§ **What you should do**
When you reach the line that contains "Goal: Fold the", give it back exactly along with each line after it to the end of the entries; skip any pictures.

(Records from a dataset)
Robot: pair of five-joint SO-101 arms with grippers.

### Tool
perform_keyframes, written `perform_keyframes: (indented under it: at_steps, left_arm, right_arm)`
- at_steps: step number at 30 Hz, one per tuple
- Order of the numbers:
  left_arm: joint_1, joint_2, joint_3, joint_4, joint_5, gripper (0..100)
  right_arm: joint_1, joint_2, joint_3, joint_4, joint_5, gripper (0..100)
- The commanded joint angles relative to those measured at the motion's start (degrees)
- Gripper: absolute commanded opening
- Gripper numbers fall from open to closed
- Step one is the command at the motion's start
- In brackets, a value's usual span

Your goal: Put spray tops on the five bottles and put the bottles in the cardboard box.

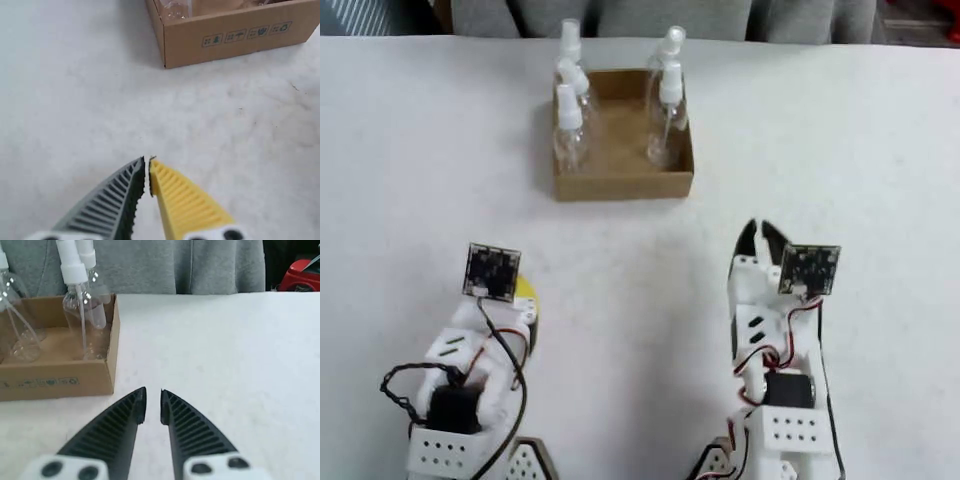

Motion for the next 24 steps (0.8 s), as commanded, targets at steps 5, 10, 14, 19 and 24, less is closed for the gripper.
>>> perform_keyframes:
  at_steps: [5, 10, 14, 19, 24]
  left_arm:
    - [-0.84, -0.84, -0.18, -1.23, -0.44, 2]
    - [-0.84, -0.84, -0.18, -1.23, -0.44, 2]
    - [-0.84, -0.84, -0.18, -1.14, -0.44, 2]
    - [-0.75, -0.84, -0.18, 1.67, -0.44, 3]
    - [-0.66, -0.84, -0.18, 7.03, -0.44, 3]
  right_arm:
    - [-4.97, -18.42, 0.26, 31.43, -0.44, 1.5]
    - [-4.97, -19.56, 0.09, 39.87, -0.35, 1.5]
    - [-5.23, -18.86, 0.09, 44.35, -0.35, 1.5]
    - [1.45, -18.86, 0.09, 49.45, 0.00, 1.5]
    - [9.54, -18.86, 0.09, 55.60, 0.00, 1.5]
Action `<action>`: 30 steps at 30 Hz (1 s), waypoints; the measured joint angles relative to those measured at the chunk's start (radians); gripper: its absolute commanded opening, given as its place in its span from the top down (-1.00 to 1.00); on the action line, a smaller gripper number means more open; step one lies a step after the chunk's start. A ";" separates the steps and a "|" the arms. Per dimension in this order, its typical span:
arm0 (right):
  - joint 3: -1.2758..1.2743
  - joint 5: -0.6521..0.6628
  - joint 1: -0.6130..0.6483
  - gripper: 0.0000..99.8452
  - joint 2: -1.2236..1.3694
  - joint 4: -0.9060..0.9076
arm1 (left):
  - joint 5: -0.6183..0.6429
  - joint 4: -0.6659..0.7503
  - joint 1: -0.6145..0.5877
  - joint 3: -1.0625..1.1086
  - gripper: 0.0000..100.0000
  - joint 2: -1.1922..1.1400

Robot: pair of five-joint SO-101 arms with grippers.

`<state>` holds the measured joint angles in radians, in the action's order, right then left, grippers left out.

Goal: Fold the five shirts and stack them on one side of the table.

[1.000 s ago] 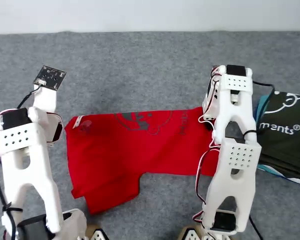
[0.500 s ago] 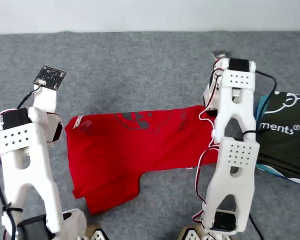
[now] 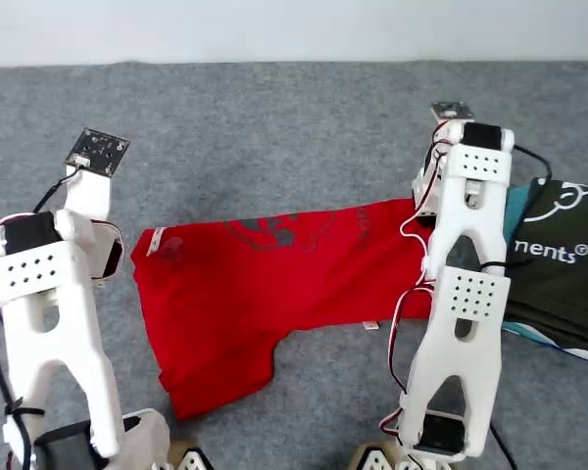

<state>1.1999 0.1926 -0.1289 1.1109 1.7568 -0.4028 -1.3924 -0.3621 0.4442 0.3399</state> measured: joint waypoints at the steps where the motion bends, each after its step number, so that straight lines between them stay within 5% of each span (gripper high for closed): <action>1: 0.000 0.000 0.000 0.60 0.000 0.000 | 0.000 0.000 0.002 0.000 0.99 0.000; 7: -0.060 0.017 -0.002 0.59 -0.098 0.000 | 0.008 -0.060 0.092 -0.083 0.99 0.002; 13: -0.267 0.083 -0.002 0.99 -0.345 0.000 | 0.117 -0.074 0.199 -0.170 0.98 0.002; 22: -0.672 0.117 0.008 0.98 -0.514 0.000 | 0.186 -0.069 0.387 -0.175 0.99 -0.147; 30: -0.709 0.181 0.038 0.98 -0.420 -0.005 | 0.186 0.014 0.419 -0.292 0.99 -0.428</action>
<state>0.4910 0.3736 -0.0905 0.6905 1.7522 -0.2171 -1.3786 0.0568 0.1527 -0.0882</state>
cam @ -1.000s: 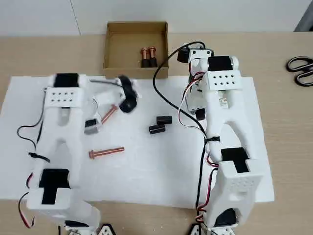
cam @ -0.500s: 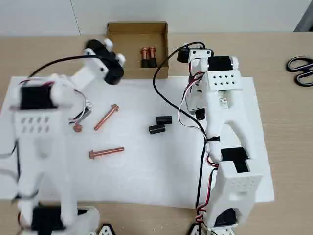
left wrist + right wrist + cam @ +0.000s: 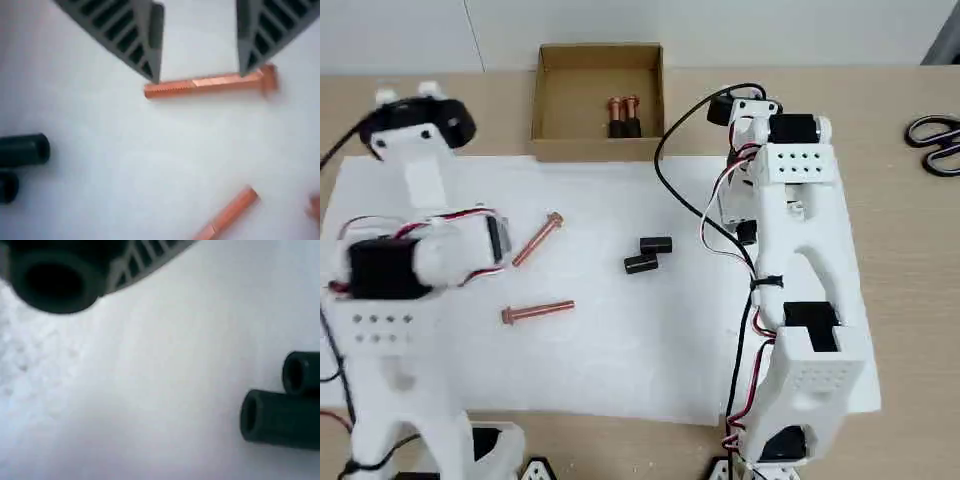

§ **Result for this task**
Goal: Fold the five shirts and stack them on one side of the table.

[1.000 s ago] 
[0.500 s ago] 
[now] 

<state>1.1999 0.1926 -0.1289 1.1109 1.7568 -0.4028 -1.3924 -0.3621 0.4442 0.3399</state> measured: joint waypoints at the steps where the motion bends, each after its step number, so that straight lines between them stay within 5% of each span (gripper high for closed): <action>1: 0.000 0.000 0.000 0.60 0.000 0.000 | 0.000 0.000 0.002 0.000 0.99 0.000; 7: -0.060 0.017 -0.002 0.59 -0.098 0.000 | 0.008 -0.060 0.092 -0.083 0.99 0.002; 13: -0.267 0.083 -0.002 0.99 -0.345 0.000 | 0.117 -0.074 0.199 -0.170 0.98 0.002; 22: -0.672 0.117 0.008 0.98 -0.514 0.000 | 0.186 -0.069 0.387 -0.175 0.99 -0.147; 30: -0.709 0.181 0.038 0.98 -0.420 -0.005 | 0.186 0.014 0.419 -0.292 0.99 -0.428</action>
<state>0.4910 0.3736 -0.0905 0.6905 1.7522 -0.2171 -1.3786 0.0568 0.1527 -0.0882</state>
cam @ -1.000s: 
cam @ -0.500s: 
left wrist + right wrist + cam @ +0.000s: 

No further response is needed.